The forecast and trend formulas for HLT are given by:

$$F_{t+1} = L_t + b_t$$

$$L_{t} = \alpha Y_t + (1 - \alpha)(L_{t-1} + b_{t-1})$$

$$b_t = \beta(L_{t} - L_{t-1}) + (1 - \beta)b_{t-1}$$

Where $F_t$ is the forecast for period $t$, $Y_t$ is the actual observation for period $t$, $L_t$ is the level at period $t$, $b_t$ is the trend at period $t$, $\alpha$ is the level smoothing factor ($0 \leq \alpha \leq 1$), and $\beta$ is the trend smoothing factor ($0 \leq \beta \leq 1$).
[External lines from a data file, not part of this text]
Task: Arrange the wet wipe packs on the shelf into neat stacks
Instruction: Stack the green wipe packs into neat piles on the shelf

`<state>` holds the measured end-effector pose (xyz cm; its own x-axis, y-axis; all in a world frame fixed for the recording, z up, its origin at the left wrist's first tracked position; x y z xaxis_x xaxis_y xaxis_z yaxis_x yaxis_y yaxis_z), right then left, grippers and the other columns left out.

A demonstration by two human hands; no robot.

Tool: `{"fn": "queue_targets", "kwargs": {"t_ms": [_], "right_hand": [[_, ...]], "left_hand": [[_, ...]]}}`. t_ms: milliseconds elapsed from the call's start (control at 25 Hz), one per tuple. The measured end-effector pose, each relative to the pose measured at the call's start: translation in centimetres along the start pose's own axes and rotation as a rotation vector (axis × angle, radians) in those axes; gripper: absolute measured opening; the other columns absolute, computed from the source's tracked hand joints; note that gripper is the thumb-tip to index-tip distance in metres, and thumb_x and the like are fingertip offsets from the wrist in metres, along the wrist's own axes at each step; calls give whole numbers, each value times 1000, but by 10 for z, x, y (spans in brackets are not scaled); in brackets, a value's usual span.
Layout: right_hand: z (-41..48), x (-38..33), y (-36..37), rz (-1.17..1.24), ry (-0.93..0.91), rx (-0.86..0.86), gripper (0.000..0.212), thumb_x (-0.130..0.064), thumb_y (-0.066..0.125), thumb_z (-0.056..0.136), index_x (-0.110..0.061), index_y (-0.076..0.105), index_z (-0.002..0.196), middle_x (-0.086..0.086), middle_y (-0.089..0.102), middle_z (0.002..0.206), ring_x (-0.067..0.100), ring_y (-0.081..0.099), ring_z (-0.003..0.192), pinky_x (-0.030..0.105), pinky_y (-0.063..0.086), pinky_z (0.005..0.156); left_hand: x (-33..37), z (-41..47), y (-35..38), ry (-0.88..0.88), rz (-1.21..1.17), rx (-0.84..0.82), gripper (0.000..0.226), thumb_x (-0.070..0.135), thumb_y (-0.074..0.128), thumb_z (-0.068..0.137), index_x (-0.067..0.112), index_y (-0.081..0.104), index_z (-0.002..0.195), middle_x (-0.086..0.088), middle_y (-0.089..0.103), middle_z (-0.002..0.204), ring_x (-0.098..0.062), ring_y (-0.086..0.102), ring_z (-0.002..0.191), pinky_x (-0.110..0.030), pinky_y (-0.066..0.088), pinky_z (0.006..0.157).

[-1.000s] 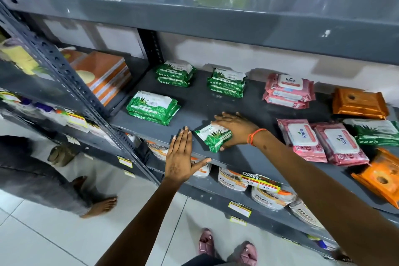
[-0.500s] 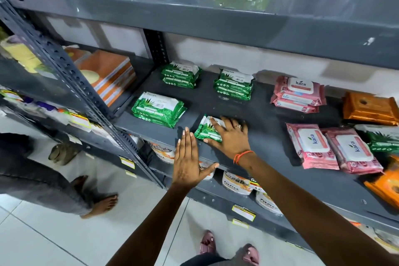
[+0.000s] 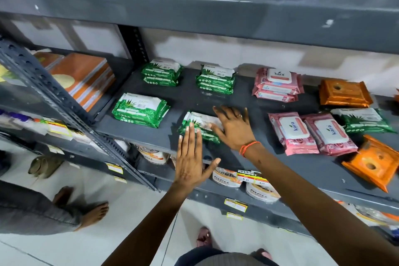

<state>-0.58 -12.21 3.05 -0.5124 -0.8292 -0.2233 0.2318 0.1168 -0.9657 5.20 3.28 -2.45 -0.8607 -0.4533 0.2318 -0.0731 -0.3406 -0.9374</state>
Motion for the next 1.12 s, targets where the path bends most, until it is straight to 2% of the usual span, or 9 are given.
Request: {"fn": "queue_targets", "kwargs": {"t_ms": [240,600,680,760,800,880,920,960,1120], "right_hand": [[-46,92,-55,-47,154,124,59,-51,40,90,-23,36,142,5,46,144,29,40,133,56,17,117],[-115,269,-123,-46,526,-64,65,-27,53,89,-12,26,147,14,26,155,32,22,143,42,13,119],[-129,291,-138,118,588,-144,92,-36,71,76,-4,21,147,17,22,156,32,19,144,36,11,117],[-148,307,-146,456,831,-170,141,-71,77,29,5,34,140,17,38,149,33,35,137,37,27,113],[-139,300,-154,467,799,-164,132,-78,68,39,7,40,136,17,45,144,34,41,133,39,34,110],[-114,283,-163,278,632,-206,57,-26,56,90,9,44,133,27,40,145,37,39,132,43,33,110],[-108,294,-164,15,554,-219,47,-5,53,92,8,42,135,28,35,146,39,36,133,46,30,113],[-103,304,-159,-152,492,-285,53,-2,58,88,4,40,137,28,37,145,40,34,133,49,30,113],[-79,322,-141,-270,387,-431,82,-32,77,71,-17,38,141,15,38,144,38,30,135,54,38,107]], "left_hand": [[104,24,8,174,-106,45,85,65,28,88,11,3,149,-13,5,160,-22,1,148,-42,8,121],[211,26,38,179,-65,44,87,66,30,88,10,5,149,-13,10,158,-26,7,147,-40,3,120],[215,27,42,141,-32,33,88,67,28,88,9,3,149,-13,8,158,-25,6,147,-41,2,121],[215,28,45,115,-14,20,89,68,27,88,8,3,149,-13,7,159,-25,4,147,-42,4,121],[215,28,46,106,-9,9,89,68,27,87,8,2,149,-13,7,159,-25,4,148,-44,7,121],[214,27,48,98,5,-17,90,70,24,87,8,1,149,-13,8,159,-24,5,148,-46,12,120],[215,26,50,97,18,-26,90,70,23,87,9,1,149,-12,8,159,-24,6,148,-46,14,120],[216,26,51,97,30,-37,90,71,21,87,9,0,149,-12,8,159,-23,5,148,-46,15,120],[215,27,51,87,50,-56,90,72,18,86,9,-1,149,-12,8,159,-24,6,147,-46,15,120]]}}
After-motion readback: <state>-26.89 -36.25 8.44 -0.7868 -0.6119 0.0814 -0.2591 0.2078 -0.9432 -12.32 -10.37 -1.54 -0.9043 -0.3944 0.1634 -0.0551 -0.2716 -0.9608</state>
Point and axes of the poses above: each hand's wrist, its own z-axis towards the middle knuckle, its own y-axis out of the palm, x = y × z, the point moved 2 cm from there along z, towards the middle knuckle
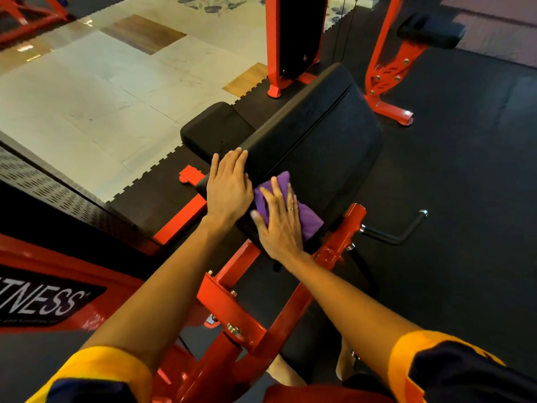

The code is very similar to the previous model:

```
hlt_model = Holt(train_single_ts).fit()
hlt_forecast = hlt_model.forecast(steps=h)
e = wmape(valid_single_ts, hlt_forecast)
print(f"HLT WMAPE: {e}")
```

### Holt-Winters Exponential Smoothing (HWES)

This method further extends HLT by incorporating a third smoothing factor to handle seasonality in the data, similar to the Holt-Winters model we trained with StatsForecast.

The single step forecast formula for the additive HWES model is given by: $$F_{t+1} = L_t + b_t + S_{t - m + 1}$$

The level formula: $$L_t = \alpha (Y_t - S_{t-m}) + (1 - \alpha)(L_{t-1} + b_{t-1})$$

The trend formula: $$b_t = \beta (L_t - L_{t-1}) + (1 - \beta)b_{t-1}$$

The seasonal formula:: $$S_t = \gamma (Y_t - L_t) + (1 - \gamma)S_{t-m}$$

Where:

- $F_{t+1}$ is the forecast for period $t + 1$
- $Y_t$ is the actual observation for period $t$
- $L_t$ is the level at period $t$
- $b_t$ is the trend at period $t$
- $S_t$ is the seasonal component at period $t$
- $m$ is the number of periods in a seasonal cycle
- $\alpha$, $\beta$, and $\gamma$ are the level, trend, and seasonal smoothing factors with values between 0 and 1 ($0 \leq \alpha, \beta, \gamma \leq 1$)

```
hwes_model = ExponentialSmoothing(train_single_ts, seasonal='add', seasonal_periods=7).fit()
hwes_forecast = hwes_model.forecast(steps=h)
e = wmape(valid_single_ts, hwes_forecast)
print(f"HWES WMAPE: {e}")
```

Like in StatsForecast, we can set the `seasonal`

parameter to `add`

or `mul`

to use additive or multiplicative seasonality, and the `seasonal_periods`

parameter to the length of the season.

As you can see in the plot, seasonality is essential for this time series, so the last model is clearly the best.